Der Diener verneigte sich und bat ihn herein.
«Wenn Monsieur die Freundlichkeit besäßen, einen Augenblick in der Halle Platz zu nehmen. Monsieur le Comte ist noch mit einem andern Herrn beschäftigt, aber ich werde ihn unverzüglich von Monsieurs Ankunft in Kenntnis setzen.»
Der junge Mann nahm Platz und wartete. Durch die Fenster der Halle blickte man auf die Zufahrt hinaus, und es dauerte nicht lange, bis der Schlaf des Schlosses vom Hupen eines dritten Autos gestört wurde. Ein Bahnhofstaxi kam lärmend die Allee herauf. Der Mann aus dem Erste-Klasse-Abteil und das Gepäck mit den Initialen P.D.B.W. wurden vor der Tür abgesetzt. Lord Peter Wimsey entließ den Chauffeur und läutete.
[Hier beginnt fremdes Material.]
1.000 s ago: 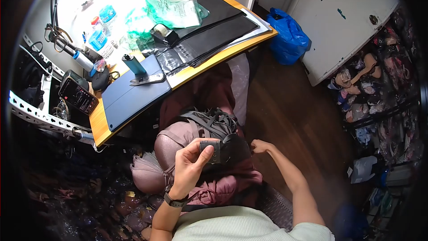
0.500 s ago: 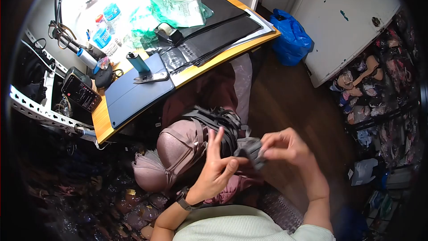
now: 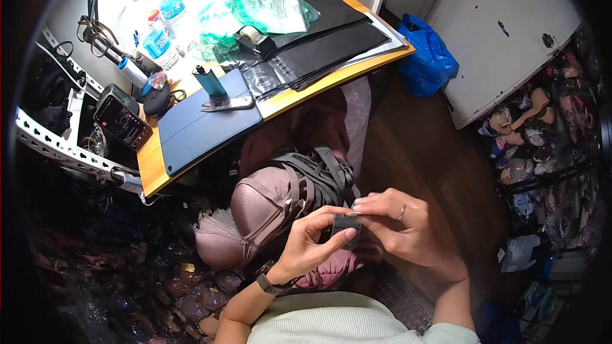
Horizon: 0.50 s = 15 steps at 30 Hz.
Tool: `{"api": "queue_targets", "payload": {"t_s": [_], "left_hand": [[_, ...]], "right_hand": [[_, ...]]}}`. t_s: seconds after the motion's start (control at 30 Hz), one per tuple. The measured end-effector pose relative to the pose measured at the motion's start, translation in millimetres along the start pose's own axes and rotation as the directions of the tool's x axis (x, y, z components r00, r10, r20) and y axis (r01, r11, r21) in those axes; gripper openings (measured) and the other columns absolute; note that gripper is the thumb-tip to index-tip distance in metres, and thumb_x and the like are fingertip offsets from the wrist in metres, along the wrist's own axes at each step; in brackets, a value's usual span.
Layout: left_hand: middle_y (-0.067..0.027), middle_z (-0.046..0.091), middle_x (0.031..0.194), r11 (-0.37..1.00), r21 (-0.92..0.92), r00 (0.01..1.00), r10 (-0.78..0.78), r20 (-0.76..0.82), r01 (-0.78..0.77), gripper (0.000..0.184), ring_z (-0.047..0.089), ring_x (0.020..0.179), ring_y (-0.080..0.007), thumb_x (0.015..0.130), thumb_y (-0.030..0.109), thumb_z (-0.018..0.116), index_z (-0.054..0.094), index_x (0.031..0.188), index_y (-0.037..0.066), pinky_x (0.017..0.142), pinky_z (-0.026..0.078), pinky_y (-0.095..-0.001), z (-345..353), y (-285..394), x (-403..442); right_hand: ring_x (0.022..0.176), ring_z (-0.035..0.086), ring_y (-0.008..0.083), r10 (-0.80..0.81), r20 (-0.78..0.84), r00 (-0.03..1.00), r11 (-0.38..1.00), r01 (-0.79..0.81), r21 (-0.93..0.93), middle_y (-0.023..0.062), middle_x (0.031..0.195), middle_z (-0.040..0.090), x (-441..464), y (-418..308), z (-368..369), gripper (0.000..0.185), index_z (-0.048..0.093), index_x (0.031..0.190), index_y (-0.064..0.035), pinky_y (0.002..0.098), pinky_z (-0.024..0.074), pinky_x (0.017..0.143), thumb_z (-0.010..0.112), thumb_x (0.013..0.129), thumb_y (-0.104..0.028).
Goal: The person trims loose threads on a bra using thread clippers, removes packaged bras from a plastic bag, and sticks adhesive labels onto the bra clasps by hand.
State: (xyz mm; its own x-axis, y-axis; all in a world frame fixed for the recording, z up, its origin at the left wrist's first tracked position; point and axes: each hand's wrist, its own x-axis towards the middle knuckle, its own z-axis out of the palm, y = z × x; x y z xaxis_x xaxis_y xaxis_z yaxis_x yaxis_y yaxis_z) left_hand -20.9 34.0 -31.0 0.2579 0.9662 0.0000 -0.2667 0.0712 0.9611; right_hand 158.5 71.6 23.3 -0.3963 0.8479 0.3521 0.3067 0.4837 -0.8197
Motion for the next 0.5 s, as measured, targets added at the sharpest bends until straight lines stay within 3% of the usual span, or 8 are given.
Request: {"api": "queue_targets", "payload": {"t_s": [0.07, 0.13, 0.5], "left_hand": [[-0.01, 0.063, 0.1, 0.999, 0.003, 0.999, -0.048, -0.005, 0.048, 0.014, 0.058, 0.094, -0.0144, 0.085, 0.0, 0.063, 0.065, 0.098, -0.006, 0.083, 0.045, -0.0245, -1.6, -1.7, -1.6], [-0.0081, 0.062, 0.091, 0.998, 0.066, 0.999, 0.016, -0.034, -0.014, 0.015, 0.056, 0.081, -0.0106, 0.085, 0.001, 0.063, 0.064, 0.098, -0.007, 0.073, 0.046, -0.0228, -2.4, -6.4, -2.0], [-0.0063, 0.059, 0.089, 0.987, 0.159, 1.0, 0.015, -0.013, -0.012, 0.01, 0.053, 0.08, -0.009, 0.084, -0.003, 0.063, 0.063, 0.092, -0.008, 0.069, 0.041, -0.0206, -2.0, -4.0, -2.9]], "right_hand": [[0.073, 0.065, 0.0179, 0.097, 0.055, 0.994, 0.995, -0.098, 0.026, 0.0103, 0.079, 0.066, -1.0, -1.0, 5.6, 0.021, 0.069, 0.092, -0.0019, 0.0272, 0.0514, 0.066, 0.071, 0.073, 0.006], [0.066, 0.064, 0.0172, 0.033, 0.04, 0.999, 0.999, -0.033, 0.001, 0.0093, 0.076, 0.065, -2.2, 4.5, 8.9, 0.021, 0.069, 0.093, -0.0013, 0.0259, 0.05, 0.059, 0.071, 0.073, 0.005], [0.063, 0.062, 0.0161, 0.017, 0.059, 0.998, 1.0, -0.016, -0.015, 0.0091, 0.073, 0.064, -2.9, 6.4, 11.0, 0.022, 0.07, 0.094, -0.0014, 0.0257, 0.0488, 0.056, 0.071, 0.073, 0.005]]}}
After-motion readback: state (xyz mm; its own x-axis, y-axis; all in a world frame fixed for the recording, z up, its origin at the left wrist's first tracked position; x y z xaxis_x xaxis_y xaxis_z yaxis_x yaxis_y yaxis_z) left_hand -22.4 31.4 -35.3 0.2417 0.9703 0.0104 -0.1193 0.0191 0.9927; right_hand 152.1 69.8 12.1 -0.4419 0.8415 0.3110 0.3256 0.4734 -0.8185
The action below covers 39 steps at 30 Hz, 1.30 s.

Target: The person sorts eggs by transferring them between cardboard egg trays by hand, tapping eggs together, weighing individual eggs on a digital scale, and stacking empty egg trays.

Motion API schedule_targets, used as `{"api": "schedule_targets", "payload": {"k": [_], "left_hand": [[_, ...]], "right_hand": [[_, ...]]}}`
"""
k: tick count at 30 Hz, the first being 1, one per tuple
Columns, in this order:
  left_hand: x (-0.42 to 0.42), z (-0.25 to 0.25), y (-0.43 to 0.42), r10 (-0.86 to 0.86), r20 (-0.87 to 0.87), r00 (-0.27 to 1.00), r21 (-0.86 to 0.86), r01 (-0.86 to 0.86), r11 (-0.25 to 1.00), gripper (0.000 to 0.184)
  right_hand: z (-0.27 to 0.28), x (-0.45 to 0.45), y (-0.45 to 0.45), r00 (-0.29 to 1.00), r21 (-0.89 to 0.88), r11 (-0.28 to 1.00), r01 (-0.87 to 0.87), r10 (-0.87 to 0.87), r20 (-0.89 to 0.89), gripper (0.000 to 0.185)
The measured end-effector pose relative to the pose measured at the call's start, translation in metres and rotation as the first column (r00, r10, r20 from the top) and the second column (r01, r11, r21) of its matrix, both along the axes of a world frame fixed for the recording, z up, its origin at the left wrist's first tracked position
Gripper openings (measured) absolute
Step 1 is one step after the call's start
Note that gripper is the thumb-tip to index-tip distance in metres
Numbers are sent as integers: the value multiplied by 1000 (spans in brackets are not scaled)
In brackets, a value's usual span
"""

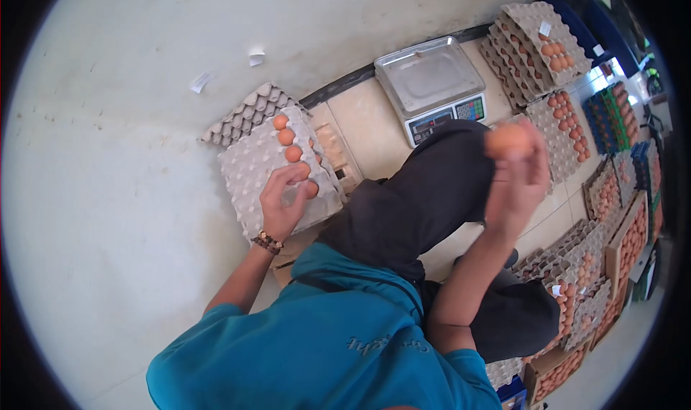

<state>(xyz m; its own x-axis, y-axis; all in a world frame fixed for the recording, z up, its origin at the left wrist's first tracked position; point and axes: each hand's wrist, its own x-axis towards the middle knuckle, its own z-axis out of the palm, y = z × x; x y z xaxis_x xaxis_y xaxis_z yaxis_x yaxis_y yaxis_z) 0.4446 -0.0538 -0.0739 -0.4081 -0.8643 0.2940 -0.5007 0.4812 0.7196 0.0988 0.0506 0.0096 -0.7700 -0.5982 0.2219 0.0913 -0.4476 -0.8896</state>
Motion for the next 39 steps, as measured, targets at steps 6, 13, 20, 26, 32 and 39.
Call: {"api": "schedule_targets", "payload": {"k": [6,13,20,26,32,39], "left_hand": [[-92,88,8,-301,-248,921,75,328,942,64],[-93,67,4,51,-625,779,658,490,572,62],[-71,45,-20,662,-668,341,544,830,121,61],[-82,47,-19,501,-694,516,689,678,255,56],[-171,79,-18,-204,-728,654,345,608,715,56],[-312,115,3,-740,-143,657,-294,686,665,62]], "right_hand": [[3,83,-33,876,202,866,-458,478,-65,45],[5,75,-26,855,380,817,-433,507,-115,40],[1,-17,7,993,60,991,-117,116,20,62],[-5,-47,19,990,112,988,106,-115,80,45],[23,8,2,957,222,935,-278,288,-15,43],[20,-26,23,994,-1,995,102,-102,46,43]]}}
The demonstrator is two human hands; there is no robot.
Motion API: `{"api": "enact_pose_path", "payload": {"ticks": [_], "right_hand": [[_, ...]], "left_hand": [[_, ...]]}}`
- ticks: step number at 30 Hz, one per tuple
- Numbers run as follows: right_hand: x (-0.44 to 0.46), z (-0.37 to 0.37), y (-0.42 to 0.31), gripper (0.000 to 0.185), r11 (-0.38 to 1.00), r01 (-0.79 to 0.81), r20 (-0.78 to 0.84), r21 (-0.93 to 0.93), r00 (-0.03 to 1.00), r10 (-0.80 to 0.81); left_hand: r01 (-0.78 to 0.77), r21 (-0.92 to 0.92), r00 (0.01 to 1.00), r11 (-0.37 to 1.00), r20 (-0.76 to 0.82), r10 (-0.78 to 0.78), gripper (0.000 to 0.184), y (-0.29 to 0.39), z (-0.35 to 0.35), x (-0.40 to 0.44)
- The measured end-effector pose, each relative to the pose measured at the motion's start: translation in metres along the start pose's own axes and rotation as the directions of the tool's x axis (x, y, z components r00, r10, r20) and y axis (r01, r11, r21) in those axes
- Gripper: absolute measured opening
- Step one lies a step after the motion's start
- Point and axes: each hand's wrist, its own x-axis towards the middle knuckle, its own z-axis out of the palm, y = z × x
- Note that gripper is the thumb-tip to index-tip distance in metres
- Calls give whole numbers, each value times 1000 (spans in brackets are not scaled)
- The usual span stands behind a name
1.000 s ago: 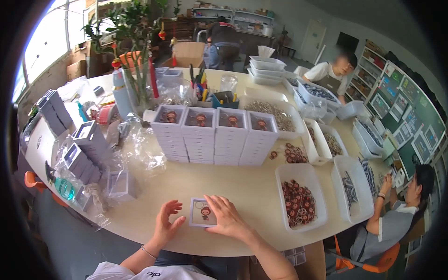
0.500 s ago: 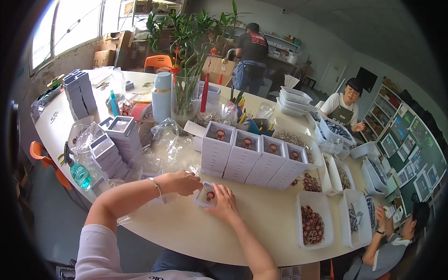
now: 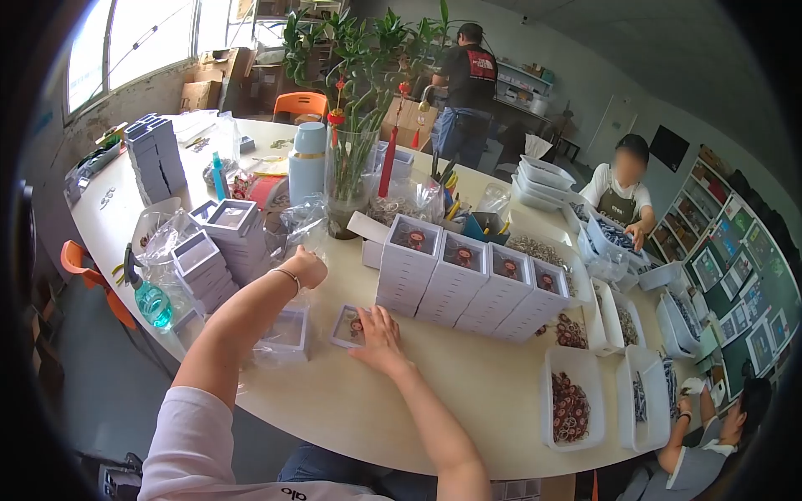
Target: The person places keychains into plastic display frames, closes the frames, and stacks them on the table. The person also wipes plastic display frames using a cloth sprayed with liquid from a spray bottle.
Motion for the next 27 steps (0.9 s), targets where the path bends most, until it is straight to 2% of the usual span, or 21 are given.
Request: {"api": "enact_pose_path", "payload": {"ticks": [2, 4, 8, 11, 15, 18, 23, 27], "right_hand": [[21, 0, -13, 96, 999, 2, 60, -54, 998, 2], [46, -5, -24, 90, 996, -19, 170, -85, 985, 33], [104, 3, -22, 85, 981, -159, 308, -113, 933, 186], [136, 4, -20, 85, 953, -248, 332, -173, 896, 294], [160, 11, -13, 86, 889, -401, 264, -221, 853, 450], [176, 22, -7, 87, 849, -446, 242, -282, 824, 513], [172, 1, -24, 84, 821, -431, 261, -373, 801, 539], [173, 1, -22, 81, 834, -437, 238, -337, 817, 525]], "left_hand": [[-15, -11, 998, 1000, 63, 15, 39, -7, 2, -4], [-3, -62, 1000, 998, 18, 4, 38, -15, 9, -4], [-30, -151, 995, 988, -99, 15, 33, -22, 17, -12], [-48, -101, 978, 994, -207, 26, 33, -23, 20, -18], [-107, -165, 950, 980, -309, 52, 39, -22, 9, -46], [-122, -196, 926, 973, -374, 41, 38, -22, 4, -66], [-168, -226, 865, 959, -501, 34, 40, -19, -1, -102], [-180, -182, 723, 967, -691, 4, 42, -8, -4, -147]]}}
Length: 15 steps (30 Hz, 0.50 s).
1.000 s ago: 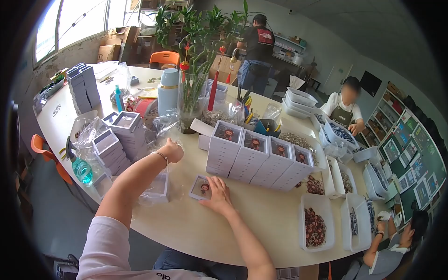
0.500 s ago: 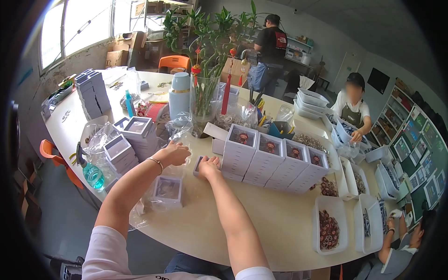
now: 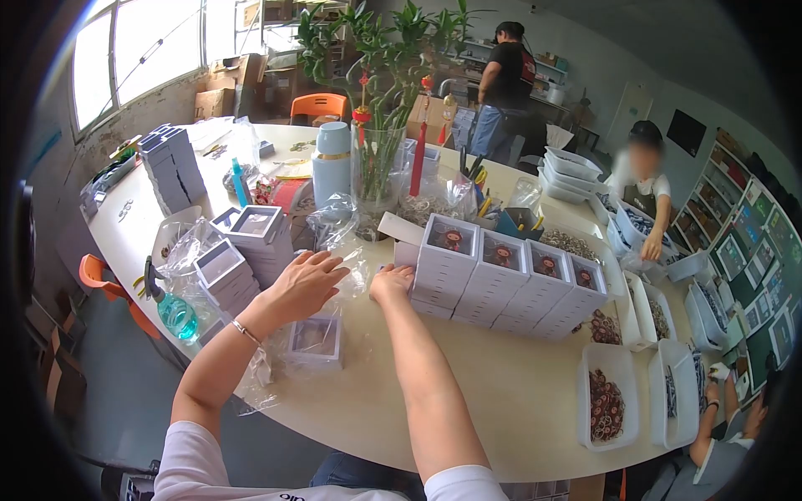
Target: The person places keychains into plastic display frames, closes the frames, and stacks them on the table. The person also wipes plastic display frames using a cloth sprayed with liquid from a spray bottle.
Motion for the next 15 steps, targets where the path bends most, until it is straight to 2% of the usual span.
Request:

«So», sagte Mr. Bredon. «Nun kann der Spaß beginnen.» Mit diesen Worten zog er sich so tief wie möglich in den Schatten einer großen armoire normande zurück.
«Guten Abend», sagte der Neuankömmling in bewundernswertem Französisch zu dem Diener. «Ich bin Lord Peter Wimsey und komme auf Einladung des Comte de Rueil. Ist Monsieur le Comte zu Hause?»
«Milord Peter Wimsey? Verzeihung, Monsieur, aber das verstehe ich nicht. Milord de Wimsey ist schon da und befindet sich im Augenblick bei Monsieur le Comte.»
«Sie sehen mich erstaunt», erwiderte der andere völlig ungerührt, «denn sicherlich hat niemand anderer als ich ein Recht auf diesen Namen. Mir scheint, da hat eine Person von mehr Schlauheit als Ehrlichkeit die raffinierte Idee gehabt, sich für mich auszugeben.»
Der Diener war sichtlich ratlos.
«Vielleicht», schlug er vor, «könnte Monsieur mir seine papiers d’identité zeigen?»
«Es ist zwar etwas ungewöhnlich, sich an der Tür auszuweisen, wenn man jemandem einen Privatbesuch abstattet», antwortete Seine Lordschaft mit unerschütterlichem Gleichmut, «aber ich erhebe nicht den mindesten Einspruch. Hier ist mein Paß, hier mein permis de séjour, das mir in Paris ausgestellt wurde, hier meine Visitenkarte, und hier ist etliche Korrespondenz, gerichtet an meine verschiedenen Adressen im Hotel Meurice in Paris, an meine Londoner Wohnung am Piccadilly, an den Marlborough Club in London und an das Haus meines Bruders in King’s Denver. Ist das wohl ausreichend?»
Der Diener sah die vorgelegten Dokumente sorgfältig durch und schien vor allem von dem permis de séjours beeindruckt zu sein.
«Da scheint ein Fehler vorzuliegen», murmelte er skeptisch.
«Wenn Monsieur mir folgen wollen, werde ich Monsieur le Comte verständigen.» Sie verschwanden durch die Flügeltür am hinteren Ende der Halle, und Bredon blieb allein zurück.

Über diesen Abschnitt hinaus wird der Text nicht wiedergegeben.